:: Dataset extract

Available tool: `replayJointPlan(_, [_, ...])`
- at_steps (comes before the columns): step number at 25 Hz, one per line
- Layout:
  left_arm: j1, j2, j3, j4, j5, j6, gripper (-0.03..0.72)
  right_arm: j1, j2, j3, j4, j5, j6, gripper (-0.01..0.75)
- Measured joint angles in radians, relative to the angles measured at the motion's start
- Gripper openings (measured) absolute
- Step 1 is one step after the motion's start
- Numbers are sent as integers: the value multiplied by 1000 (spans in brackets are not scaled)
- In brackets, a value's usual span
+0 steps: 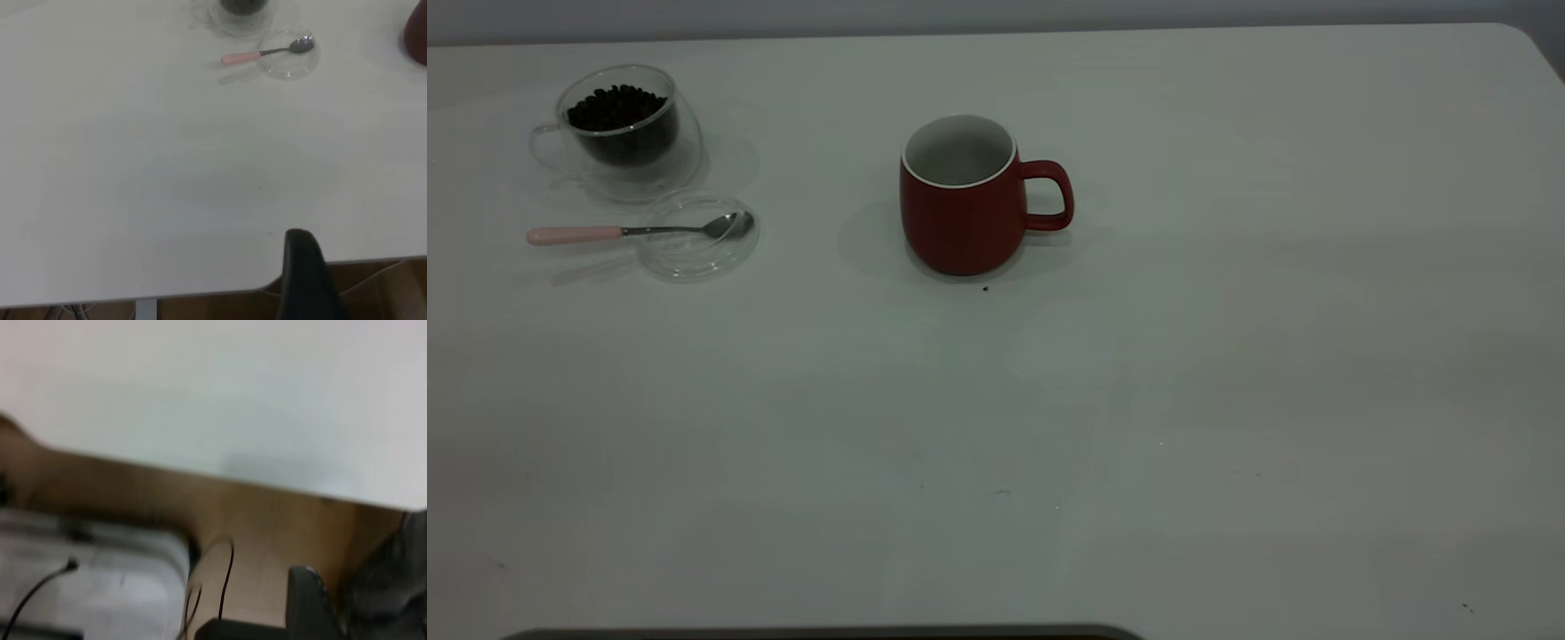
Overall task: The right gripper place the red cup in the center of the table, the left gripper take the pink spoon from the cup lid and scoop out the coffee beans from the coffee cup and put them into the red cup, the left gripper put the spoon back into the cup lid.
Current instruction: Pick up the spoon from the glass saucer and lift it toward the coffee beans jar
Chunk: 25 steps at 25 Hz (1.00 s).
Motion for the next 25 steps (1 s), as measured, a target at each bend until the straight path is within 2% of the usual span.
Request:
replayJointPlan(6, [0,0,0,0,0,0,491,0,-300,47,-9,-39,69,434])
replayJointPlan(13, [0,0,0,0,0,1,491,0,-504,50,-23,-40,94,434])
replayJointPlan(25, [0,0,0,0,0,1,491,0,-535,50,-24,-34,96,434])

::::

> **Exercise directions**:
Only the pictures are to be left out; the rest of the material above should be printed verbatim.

> **Solution**:
Available tool: `replayJointPlan(_, [_, ...])`
- at_steps (comes before the columns): step number at 25 Hz, one per line
- Layout:
  left_arm: j1, j2, j3, j4, j5, j6, gripper (-0.03..0.72)
  right_arm: j1, j2, j3, j4, j5, j6, gripper (-0.01..0.75)
- Measured joint angles in radians, relative to the angles measured at the motion's start
- Gripper openings (measured) absolute
- Step 1 is one step after the motion's start
- Numbers are sent as integers: the value multiplied by 1000 (spans in brackets are not scaled)
- In brackets, a value's usual span
+0 steps: 
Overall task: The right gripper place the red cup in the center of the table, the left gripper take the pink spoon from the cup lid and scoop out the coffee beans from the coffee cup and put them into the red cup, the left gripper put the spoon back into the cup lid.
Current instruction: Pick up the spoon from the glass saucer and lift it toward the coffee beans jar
Chunk: 25 steps at 25 Hz (1.00 s).
Motion for the next 25 steps (1 s), as measured, a target at each bend until the straight path is within 2% of the usual span.
Request:
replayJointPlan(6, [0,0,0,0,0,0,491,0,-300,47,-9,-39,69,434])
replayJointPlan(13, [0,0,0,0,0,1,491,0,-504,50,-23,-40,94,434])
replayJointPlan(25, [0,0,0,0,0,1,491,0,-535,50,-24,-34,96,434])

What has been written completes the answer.